This did get me thinking about the problem a bit this evening though. The 6502
is an awful target for many higher-level languages, but I think you could
compile something like C, if you treat zero page as the stack for locals, and
index it by X. The programmer would need to be aware of the target's rather
tiresome limitations, but you'd get somewhat passable code at least.

(Unlike absolute addressing, you do pay a 1-cycle penalty for indexed zero
page accesses, but what can you do? You need to store things in zero page to
handle pointers.)

Suppose you had a function with a couple of locals, like this:

    
    
        void strip(char *p,char c) {
            unsigned char *dest=p;
            do {
                if(*p!=c) *dest++=*p;
            } while(*p++!=0);
        }
    

So you'd store c (1 byte), then p (2 bytes), and then once the space for
locals is reserved, zero page starting from the address in X would look like
this:

    
    
        +0, +1 = dest
        +2, +3 = p
        +4     = c
    

So the ideal generated code would go along these lines:

    
    
        DEX:DEX                         ; reserve space for locals
        LDA 2,X:STA 0,X:LDA 3,X:STA 1,X ; dest=p
        .L0
        LDA (2,X)                       ; *p
        CMP 4,X
        BEQ L1                          ; taken when *p==c
        STA (0,X)                       ; *dest=*p
        INC 0,X:BNE L2:INC 1,X:.L2      ; ++dest
        .L1
        LDA (2,X)                       ; *p
        INC 2,X:BNE L3:INC 3,X:.L3      ; ++p
        CMP #0
        BNE L0                          ; taken when *p!=0
        INX:INX
        RTS
    

I don't think many people would write code like that by hand, but it's not
completely insane given the requirements.

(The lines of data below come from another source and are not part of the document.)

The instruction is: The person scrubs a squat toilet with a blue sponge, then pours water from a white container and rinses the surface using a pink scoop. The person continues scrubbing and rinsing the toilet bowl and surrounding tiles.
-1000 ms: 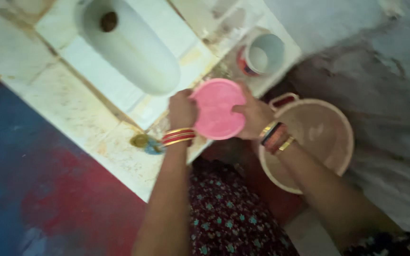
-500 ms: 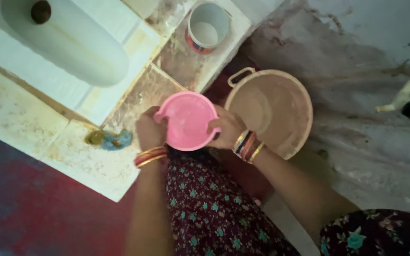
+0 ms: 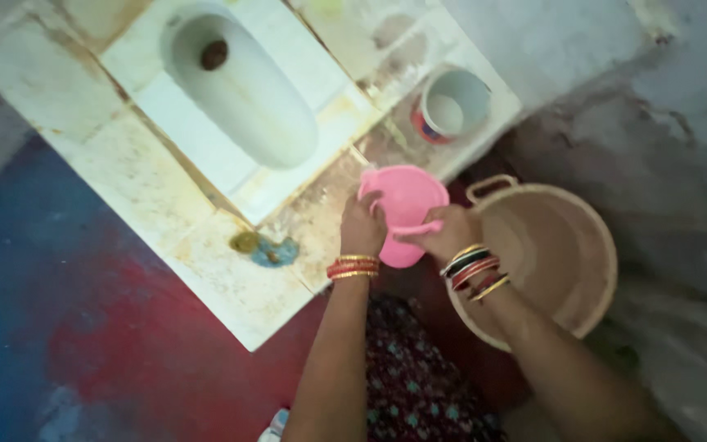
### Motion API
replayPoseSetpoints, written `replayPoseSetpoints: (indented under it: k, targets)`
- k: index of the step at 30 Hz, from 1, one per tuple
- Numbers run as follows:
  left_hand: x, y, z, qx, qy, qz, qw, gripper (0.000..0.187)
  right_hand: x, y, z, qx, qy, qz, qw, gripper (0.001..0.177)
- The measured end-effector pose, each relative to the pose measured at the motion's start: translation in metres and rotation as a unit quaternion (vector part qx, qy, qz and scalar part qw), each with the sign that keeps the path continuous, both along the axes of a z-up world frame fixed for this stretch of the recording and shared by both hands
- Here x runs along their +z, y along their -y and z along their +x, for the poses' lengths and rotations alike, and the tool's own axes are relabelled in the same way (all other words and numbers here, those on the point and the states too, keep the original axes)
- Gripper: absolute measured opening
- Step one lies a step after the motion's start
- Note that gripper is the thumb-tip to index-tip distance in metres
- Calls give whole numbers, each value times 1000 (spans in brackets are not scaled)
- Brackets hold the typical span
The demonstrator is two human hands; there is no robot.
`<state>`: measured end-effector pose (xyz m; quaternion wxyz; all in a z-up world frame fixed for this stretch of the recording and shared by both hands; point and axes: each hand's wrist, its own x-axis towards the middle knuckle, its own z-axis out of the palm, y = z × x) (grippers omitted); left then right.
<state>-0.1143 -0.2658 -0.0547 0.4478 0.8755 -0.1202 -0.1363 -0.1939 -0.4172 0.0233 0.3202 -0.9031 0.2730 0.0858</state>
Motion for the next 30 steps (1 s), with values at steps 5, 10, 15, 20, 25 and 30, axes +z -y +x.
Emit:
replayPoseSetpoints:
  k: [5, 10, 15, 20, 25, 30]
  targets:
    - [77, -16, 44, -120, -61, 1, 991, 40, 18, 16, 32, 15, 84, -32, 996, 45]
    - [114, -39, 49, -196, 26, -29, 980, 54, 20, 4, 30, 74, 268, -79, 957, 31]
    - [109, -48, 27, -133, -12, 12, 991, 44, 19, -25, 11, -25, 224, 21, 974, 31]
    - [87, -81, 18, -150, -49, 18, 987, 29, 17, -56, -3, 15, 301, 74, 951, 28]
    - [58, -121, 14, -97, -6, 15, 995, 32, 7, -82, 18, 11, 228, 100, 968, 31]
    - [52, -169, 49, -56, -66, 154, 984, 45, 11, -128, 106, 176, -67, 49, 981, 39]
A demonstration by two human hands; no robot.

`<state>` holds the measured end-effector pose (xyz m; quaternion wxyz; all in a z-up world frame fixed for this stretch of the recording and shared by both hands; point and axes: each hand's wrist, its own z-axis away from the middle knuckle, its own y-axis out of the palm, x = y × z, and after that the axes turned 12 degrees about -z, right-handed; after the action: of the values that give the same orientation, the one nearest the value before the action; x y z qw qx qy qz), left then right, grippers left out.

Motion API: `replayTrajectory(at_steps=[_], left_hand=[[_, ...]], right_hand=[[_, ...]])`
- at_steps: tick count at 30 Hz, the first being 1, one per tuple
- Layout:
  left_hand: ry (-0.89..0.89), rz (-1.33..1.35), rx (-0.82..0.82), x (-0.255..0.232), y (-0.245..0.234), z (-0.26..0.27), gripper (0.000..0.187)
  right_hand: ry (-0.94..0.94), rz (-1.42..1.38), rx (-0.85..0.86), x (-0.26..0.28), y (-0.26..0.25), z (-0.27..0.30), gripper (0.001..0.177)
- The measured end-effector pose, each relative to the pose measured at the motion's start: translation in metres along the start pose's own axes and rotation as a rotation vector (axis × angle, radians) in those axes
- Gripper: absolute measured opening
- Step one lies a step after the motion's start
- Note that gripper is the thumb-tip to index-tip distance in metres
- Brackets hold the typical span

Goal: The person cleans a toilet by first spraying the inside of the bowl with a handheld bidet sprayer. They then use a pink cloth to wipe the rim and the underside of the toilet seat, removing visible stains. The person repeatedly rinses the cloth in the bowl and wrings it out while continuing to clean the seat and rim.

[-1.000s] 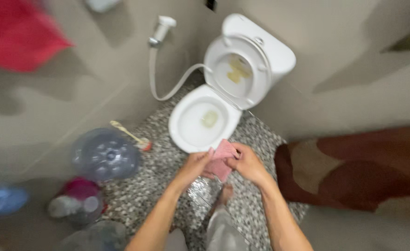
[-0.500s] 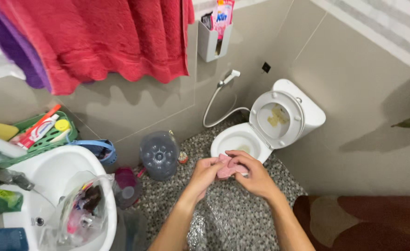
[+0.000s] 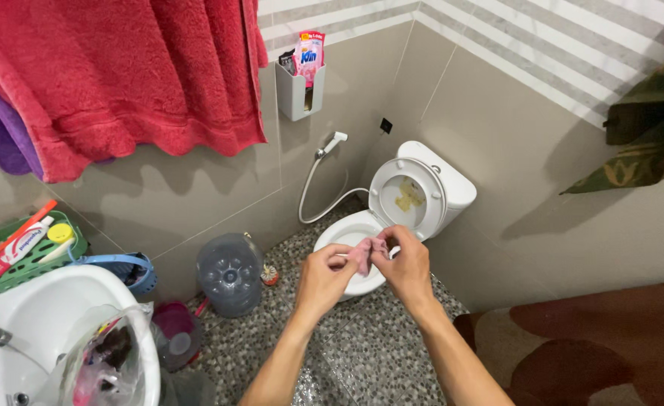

This has actually now piqued my interest enough to make me think about
actually coding something, so I guess that answers the question about how much
effort somebody might be willing to put into such an endeavour.

Other thoughts:

\- since ZP,X costs like ABS,Y, maybe have a second stack in main memory for
non-pointers and index it with the Y register (the RMW instructions don't have
an appropriate addressing mode though)

\- you could statically allocate zero page for many programs, which would make
it easier to use the (ZP),Y addressing mode

\- turning canned snippets (like the INC/BNE/INC) into routines would probably
be rarely beneficial, since getting the address into X is rather involved

\- I've never used a C compiler for the 6502 so maybe they all do this anyway
;)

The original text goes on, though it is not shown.